**REQUIREMENT**
Among the lines of the material below, count those holding "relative". Report the number by itself.

--- --- ---

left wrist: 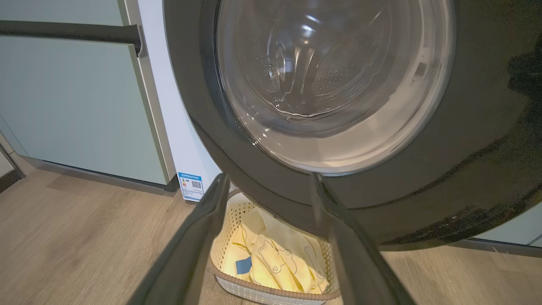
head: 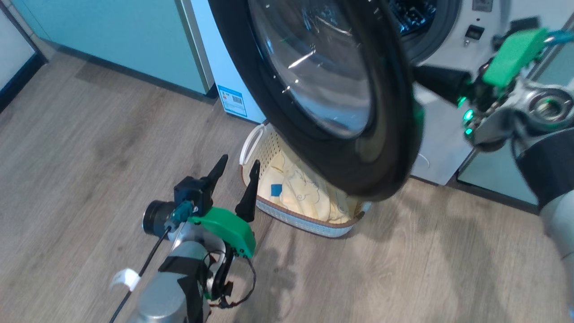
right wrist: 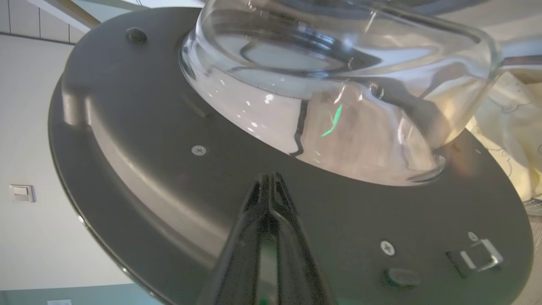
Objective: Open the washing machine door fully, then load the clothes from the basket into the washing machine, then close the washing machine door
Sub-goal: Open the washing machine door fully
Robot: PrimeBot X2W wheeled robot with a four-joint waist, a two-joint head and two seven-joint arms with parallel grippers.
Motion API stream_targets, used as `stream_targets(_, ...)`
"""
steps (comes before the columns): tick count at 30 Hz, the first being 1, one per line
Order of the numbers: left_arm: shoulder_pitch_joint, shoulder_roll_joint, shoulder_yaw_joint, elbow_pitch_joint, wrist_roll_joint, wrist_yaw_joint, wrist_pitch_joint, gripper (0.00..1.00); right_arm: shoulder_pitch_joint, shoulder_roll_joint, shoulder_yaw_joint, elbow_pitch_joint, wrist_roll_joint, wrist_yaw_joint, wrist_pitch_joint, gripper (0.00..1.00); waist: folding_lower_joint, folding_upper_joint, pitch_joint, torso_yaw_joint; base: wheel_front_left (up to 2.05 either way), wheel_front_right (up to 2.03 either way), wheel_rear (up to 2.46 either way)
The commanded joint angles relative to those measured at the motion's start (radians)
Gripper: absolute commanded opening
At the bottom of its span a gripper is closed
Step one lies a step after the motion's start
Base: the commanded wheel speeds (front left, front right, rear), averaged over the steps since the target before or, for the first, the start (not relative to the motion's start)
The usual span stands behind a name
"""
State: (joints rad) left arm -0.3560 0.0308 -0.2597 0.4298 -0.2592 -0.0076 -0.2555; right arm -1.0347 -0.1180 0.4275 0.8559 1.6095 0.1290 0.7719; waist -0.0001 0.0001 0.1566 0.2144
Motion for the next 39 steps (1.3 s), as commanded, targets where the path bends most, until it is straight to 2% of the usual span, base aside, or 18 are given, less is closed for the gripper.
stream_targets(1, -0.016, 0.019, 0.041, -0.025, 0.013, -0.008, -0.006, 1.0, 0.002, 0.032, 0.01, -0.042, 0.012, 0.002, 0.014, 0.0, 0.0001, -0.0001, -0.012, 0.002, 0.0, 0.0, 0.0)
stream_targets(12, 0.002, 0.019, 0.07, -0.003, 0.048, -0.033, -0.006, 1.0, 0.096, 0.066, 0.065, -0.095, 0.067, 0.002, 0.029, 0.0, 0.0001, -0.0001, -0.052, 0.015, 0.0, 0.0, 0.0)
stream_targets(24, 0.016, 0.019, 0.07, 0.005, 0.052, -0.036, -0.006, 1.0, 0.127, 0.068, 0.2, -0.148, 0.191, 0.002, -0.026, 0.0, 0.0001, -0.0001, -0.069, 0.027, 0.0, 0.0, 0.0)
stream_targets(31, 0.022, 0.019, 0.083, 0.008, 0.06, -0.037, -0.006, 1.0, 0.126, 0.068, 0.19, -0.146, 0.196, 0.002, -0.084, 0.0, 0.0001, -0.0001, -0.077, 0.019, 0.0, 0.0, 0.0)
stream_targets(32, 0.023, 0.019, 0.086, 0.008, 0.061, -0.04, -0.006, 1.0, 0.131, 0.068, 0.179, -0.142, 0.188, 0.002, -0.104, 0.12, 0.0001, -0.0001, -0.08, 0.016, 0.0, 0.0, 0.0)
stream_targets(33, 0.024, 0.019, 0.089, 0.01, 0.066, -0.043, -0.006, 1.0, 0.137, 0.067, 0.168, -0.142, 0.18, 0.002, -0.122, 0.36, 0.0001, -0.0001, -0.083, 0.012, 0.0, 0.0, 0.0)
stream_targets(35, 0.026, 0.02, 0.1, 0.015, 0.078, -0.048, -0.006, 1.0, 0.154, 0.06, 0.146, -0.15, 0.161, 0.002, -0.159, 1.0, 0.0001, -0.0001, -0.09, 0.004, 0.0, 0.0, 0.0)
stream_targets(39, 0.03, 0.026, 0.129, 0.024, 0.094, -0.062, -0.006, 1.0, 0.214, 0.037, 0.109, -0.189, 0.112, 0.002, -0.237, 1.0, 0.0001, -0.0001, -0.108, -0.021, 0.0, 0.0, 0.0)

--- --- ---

**WORKED SOLUTION**
2